Anti-organic, moi?

I felt almost nostalgic seeing John Krebs having a go at organic on last week’s IQ2US debate in New York (see story). It was just like the old days. One minute the former head of the Food Standards Agency was flamboyantly declaring he was “absolutely not anti-organic”, the next he was launching into what must have sounded to most people like a ten minute attack on organics’ values, products and science base.

On this side of the Atlantic we’ve heard it all before. But two things however did stand out for me. First was John Krebs’s comment: “Whenever you look at the (scientific) evidence, you have to ask where is it coming from, and why they are saying it”. And that, I admit, is exactly what I would do, congenitally sceptical journalist that I am. But I wondered shouldn’t a scientist be looking first and foremost at the quality of the evidence, the size of the study, how well designed it is and so on?

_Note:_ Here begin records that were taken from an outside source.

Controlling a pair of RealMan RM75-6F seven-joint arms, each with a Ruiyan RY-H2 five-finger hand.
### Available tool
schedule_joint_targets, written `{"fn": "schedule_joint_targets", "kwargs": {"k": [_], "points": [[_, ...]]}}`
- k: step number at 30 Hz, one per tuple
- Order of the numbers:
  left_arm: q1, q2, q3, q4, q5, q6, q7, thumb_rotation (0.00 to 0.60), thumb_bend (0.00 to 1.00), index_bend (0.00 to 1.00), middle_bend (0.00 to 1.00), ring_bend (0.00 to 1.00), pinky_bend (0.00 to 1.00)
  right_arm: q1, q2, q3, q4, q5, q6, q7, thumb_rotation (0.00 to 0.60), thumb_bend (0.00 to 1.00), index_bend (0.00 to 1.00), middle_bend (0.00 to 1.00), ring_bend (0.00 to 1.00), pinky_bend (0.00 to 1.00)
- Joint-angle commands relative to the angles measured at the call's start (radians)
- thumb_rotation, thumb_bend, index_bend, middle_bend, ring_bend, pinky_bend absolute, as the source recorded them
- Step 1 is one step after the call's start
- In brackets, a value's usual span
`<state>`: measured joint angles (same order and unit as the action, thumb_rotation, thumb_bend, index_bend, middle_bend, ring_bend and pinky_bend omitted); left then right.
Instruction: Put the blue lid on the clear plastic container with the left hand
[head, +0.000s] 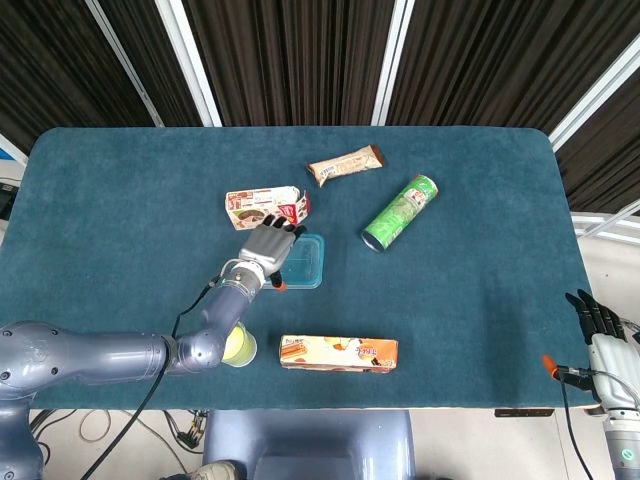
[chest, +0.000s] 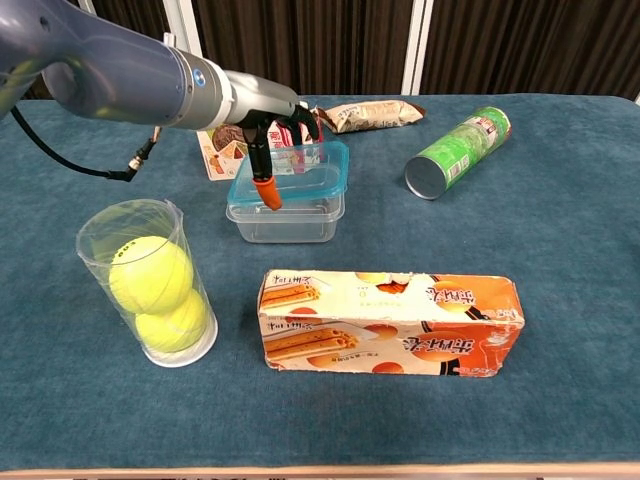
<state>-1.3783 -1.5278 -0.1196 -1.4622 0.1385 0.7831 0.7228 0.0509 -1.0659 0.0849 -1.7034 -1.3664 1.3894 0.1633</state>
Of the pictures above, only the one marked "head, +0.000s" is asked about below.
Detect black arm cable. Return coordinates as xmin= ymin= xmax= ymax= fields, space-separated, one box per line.
xmin=557 ymin=369 xmax=596 ymax=480
xmin=79 ymin=272 xmax=236 ymax=480

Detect yellow tennis ball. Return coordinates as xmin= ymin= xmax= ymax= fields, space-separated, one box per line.
xmin=222 ymin=327 xmax=250 ymax=362

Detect green chips can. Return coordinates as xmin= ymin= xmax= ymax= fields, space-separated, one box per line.
xmin=362 ymin=173 xmax=440 ymax=255

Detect white floor cable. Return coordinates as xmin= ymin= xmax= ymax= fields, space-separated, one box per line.
xmin=78 ymin=409 xmax=112 ymax=444

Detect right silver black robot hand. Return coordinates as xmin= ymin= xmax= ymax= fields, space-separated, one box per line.
xmin=541 ymin=288 xmax=640 ymax=415

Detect white frame post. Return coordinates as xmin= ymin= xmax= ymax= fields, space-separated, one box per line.
xmin=371 ymin=0 xmax=416 ymax=127
xmin=548 ymin=37 xmax=640 ymax=151
xmin=154 ymin=0 xmax=223 ymax=128

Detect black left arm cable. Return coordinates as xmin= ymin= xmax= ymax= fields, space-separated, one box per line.
xmin=79 ymin=272 xmax=236 ymax=480

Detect white sneaker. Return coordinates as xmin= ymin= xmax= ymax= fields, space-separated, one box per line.
xmin=187 ymin=460 xmax=236 ymax=480

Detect red white snack carton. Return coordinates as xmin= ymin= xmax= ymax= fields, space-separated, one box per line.
xmin=225 ymin=185 xmax=312 ymax=232

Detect clear tennis ball tube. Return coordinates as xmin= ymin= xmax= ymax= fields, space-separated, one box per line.
xmin=219 ymin=322 xmax=259 ymax=369

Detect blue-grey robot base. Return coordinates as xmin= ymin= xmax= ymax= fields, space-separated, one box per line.
xmin=201 ymin=409 xmax=417 ymax=480

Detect thin grey frame post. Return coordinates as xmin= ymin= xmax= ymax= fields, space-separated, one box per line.
xmin=83 ymin=0 xmax=164 ymax=127

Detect blue white sign board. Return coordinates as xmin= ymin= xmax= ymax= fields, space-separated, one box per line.
xmin=0 ymin=132 xmax=29 ymax=166

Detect orange egg roll box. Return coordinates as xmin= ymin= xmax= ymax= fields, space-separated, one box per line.
xmin=279 ymin=334 xmax=400 ymax=374

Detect brown beige snack bar wrapper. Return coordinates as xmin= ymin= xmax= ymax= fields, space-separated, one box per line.
xmin=306 ymin=144 xmax=386 ymax=188

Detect black floor cable bundle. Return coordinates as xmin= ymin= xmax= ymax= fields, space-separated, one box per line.
xmin=164 ymin=409 xmax=209 ymax=454

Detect blue velvet table cloth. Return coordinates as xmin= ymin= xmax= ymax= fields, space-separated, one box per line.
xmin=0 ymin=126 xmax=601 ymax=412

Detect blue plastic lid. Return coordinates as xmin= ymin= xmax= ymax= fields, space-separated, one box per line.
xmin=262 ymin=232 xmax=326 ymax=290

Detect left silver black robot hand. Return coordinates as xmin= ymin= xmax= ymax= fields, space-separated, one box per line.
xmin=238 ymin=214 xmax=307 ymax=292

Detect dark pleated curtain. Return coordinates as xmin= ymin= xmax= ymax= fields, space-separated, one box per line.
xmin=0 ymin=0 xmax=640 ymax=214

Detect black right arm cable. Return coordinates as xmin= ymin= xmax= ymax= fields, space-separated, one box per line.
xmin=557 ymin=369 xmax=596 ymax=480

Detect white metal rail frame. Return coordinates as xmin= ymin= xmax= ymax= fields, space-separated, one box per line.
xmin=571 ymin=199 xmax=640 ymax=246

The inference seemed to be that research commissioned by the organic industry, or organic-friendly organizations, was likely to be unreliable or biased. But in reality who other than the organic industry is motivated to commission the research that regulators such as the FSA and ASA insist is needed to support even the mildest marketing claim?

Which leads me to the second eyebrow-raising comment. When Krebs was pressing his point that “overall, there is no difference nutritionally between organic and conventional food” (did I detect a determined clinging to the word ‘overall’?) he referred to the One Million Women Study. This, he said, had shown no evidence of any health benefits from eating an organic diet.

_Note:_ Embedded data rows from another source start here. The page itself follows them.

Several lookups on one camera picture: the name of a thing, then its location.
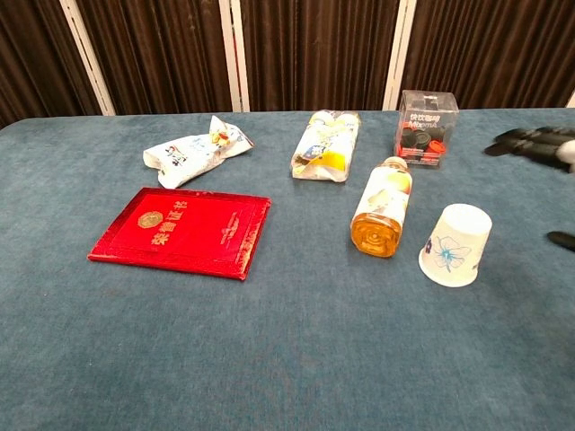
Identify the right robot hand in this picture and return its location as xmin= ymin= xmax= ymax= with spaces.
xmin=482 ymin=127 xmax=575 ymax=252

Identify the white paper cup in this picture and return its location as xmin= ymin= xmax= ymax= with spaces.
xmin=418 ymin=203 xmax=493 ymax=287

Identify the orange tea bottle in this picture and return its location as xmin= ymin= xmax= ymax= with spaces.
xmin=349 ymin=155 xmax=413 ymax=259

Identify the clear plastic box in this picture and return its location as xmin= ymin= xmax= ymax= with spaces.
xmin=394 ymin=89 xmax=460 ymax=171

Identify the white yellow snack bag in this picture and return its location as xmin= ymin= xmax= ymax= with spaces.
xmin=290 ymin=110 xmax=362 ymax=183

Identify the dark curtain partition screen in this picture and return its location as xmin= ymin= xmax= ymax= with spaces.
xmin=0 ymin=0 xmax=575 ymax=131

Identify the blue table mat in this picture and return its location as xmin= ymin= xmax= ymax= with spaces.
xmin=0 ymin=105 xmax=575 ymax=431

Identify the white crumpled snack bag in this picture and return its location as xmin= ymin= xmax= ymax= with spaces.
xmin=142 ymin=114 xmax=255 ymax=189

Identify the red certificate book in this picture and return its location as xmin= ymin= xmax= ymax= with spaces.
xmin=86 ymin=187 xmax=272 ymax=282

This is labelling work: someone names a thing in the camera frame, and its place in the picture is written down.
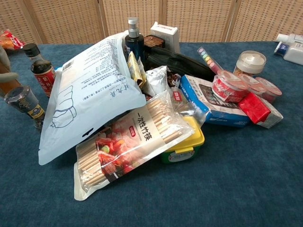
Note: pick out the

Back in 2003, when he was FSA chairman, John Krebs staged a seminar on organic food — finally yielding to sustained pressure from food and health campaigners. Addressing the seminar he explained why it would be virtually impossible for any study to deliver meaningful data about the nutritional benefits of organic over conventional (or vice versa). For one thing it would have to be conducted over a period of decades before any useful conclusion could be reached. Then you’d need to deliver an organic food box every single morning to hundreds or thousands of participants for the entire duration of the study to have any chance of ensuring they were eating a genuinely organic diet. In other words, it wasn’t worth the organic sector even dreaming about doing the type of study needed. It wasn’t going to happen.

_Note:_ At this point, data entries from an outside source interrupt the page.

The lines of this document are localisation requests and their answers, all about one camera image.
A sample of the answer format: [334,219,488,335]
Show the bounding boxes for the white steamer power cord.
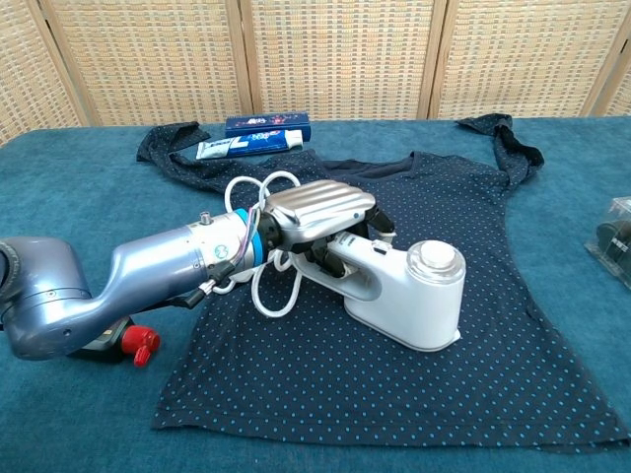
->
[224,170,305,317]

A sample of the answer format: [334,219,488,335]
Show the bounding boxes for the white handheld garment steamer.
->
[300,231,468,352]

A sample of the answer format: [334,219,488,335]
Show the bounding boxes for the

Which made me wonder just how instructive the One Million Women Study could really be on the subject of an organic diet, given that its main focus is to examine the effects of hormone replacement therapy in women over 50. On the other hand if you’re casting around for something to bash the organic industry over the head with, well, it’s probably as good as any other blunt weapon.

By Jim Manson

Natural Products editor and environment journalist
Jim Manson is editor of Natural Products magazine. He’s written widely on environment and development issues for specialist magazines and national media, including the Financial Times, The Guardian and Time Out.